The team found that the T cells could produce both CARs and that having both meant better activity against HIV-infected cells in culture than just one. “The CAR-T cells were able to eliminate up to 99% or more of HIV infection in those cultures, and it was very broadly reactive against a number of strains found in Europe, Africa, and Asia, and also America,” Anthony-Gonda says. Immune cells produce cytokines, small proteins that stimulate immune cells to attack. High levels of cytokines were a problem for early CAR-T cancer therapies. But cytokine levels produced by the HIV CAR-Ts seemed low enough to prevent toxicity.

The researchers also tested their CAR-T cells in “humanized” mice. Mice typically don’t get HIV infections in the same way humans do, so scientists inject human white blood cells into the mice’s spleens to allow for more human-like infections.

After infecting these mice with HIV, the team infused CAR-T cells into the animals. The mice became virtually HIV-free, Anthony-Gonda says. Levels of T cells carrying CD4, a protein that HIV uses to infect its host, didn’t drop and neither did levels of the CAR-T cells, meaning that both the natural T cells and the engineered cells weren’t getting infected by HIV, she says.

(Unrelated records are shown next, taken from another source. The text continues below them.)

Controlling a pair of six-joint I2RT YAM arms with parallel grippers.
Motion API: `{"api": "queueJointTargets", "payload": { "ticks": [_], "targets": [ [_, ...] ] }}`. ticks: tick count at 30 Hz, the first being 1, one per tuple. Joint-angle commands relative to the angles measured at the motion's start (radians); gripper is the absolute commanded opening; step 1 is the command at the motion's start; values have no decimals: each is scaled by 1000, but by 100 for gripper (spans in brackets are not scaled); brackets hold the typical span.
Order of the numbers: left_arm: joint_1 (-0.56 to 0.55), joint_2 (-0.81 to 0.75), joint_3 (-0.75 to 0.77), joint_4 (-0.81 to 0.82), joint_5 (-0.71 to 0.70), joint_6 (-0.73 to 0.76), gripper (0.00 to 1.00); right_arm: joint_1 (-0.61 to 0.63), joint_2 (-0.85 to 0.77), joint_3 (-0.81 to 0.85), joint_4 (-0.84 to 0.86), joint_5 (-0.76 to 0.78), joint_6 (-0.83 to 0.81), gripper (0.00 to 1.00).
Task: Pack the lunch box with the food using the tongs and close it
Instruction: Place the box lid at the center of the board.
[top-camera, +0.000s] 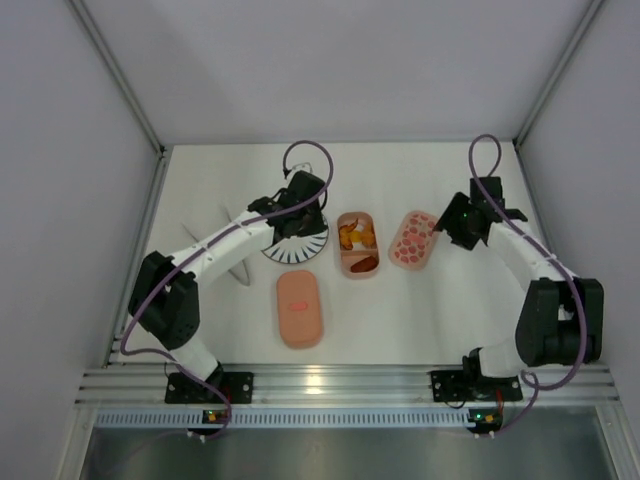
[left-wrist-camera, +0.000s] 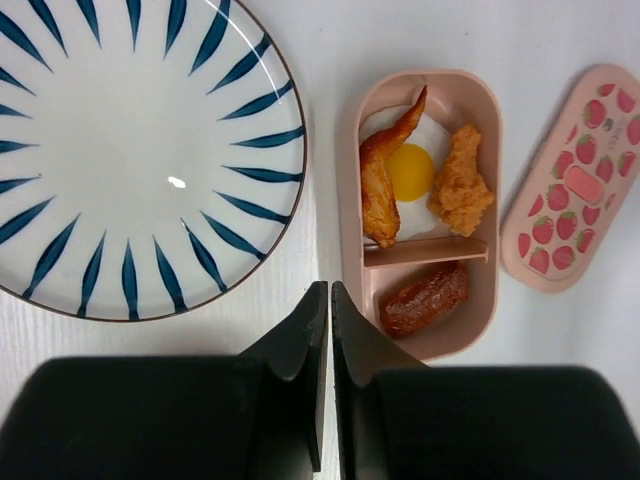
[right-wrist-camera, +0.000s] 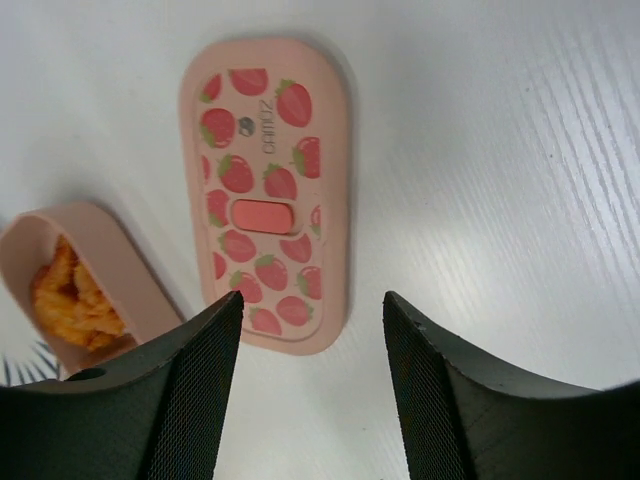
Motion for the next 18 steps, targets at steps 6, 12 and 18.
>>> {"api": "queueJointTargets", "payload": {
  "ticks": [6,12,18],
  "targets": [
    [26,-65,64,29,-19,60,22,49,-180,121,-48,-73,-56,57],
    [57,47,194,-105,95,77,23,79,-159,199,-133,60,-78,56],
    [116,34,273,-290,41,24,31,77,-45,418,-316,90,-30,55]
  ]
}}
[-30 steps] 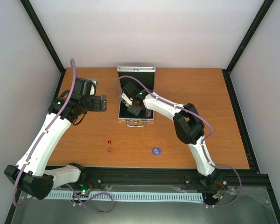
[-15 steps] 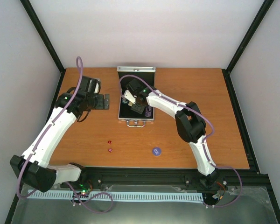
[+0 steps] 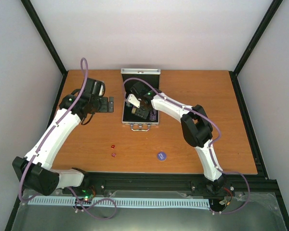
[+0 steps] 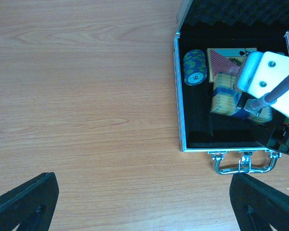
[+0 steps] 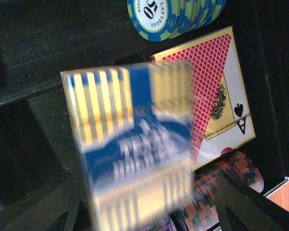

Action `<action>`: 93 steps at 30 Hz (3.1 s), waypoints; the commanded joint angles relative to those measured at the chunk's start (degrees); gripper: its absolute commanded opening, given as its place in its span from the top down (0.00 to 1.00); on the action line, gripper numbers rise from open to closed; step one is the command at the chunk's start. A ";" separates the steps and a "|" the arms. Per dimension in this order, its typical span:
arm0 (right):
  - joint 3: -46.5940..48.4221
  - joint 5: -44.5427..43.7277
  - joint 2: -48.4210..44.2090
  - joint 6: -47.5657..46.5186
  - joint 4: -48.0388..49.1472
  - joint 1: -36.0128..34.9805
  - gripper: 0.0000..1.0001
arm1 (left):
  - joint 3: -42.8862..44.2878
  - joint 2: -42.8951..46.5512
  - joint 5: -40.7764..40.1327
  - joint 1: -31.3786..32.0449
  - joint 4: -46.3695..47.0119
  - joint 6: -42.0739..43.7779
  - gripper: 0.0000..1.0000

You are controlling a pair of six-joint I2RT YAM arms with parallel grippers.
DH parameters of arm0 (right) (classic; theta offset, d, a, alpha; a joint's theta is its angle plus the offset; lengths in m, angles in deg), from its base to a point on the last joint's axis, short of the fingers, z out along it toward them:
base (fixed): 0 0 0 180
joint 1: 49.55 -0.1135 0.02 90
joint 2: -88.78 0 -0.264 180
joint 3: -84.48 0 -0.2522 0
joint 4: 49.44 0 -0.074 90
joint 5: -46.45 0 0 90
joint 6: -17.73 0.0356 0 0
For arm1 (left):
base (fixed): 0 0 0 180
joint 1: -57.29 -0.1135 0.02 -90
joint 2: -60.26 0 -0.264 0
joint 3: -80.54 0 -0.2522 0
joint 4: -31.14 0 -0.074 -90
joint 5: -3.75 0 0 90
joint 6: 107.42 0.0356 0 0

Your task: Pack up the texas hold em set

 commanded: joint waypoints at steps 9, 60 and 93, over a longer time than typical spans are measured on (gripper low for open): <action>-0.84 -0.56 -1.04 0.90 0.94 0.27 0.16 | 1.65 -1.30 0.11 0.26 1.63 -0.35 0.00; 21.84 22.67 14.60 44.68 -4.76 2.12 0.01 | 0.83 -0.38 -0.29 0.26 0.48 3.25 0.00; 23.26 21.68 16.16 42.96 -4.62 2.21 0.01 | 0.94 -1.78 0.20 0.26 0.66 2.60 0.00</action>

“We don’t see any toxicity in the mice, and the mice don’t die from any of these infections,” Anthony-Gonda says.

The team is investigating human studies, Dropulic says, and hopes they will be able to start them in 2020. They will focus at first on people who are chronically infected with HIV, and who are on treatments that keep viral loads low, and T cells high.

Currier says it will be interesting to see what happens in these trials. She points out that HIV behaves differently in chronically infected people compared with people just infected, which the mice in the experiment represent. She expects that if this, or any CAR-T-based therapy for HIV takes off, it will need to be used in conjunction with other therapies, including ones being developed that will coax HIV out of the cells where it hides after it establishes infection.

“I think it’s going to take a combination of approaches,” Currier says, “with new drugs and new immune-based approaches. Proceeding in multiple different fronts is good to see.”

UPDATE

This story was updated on Aug. 8, 2019, to include Currier's affiliation.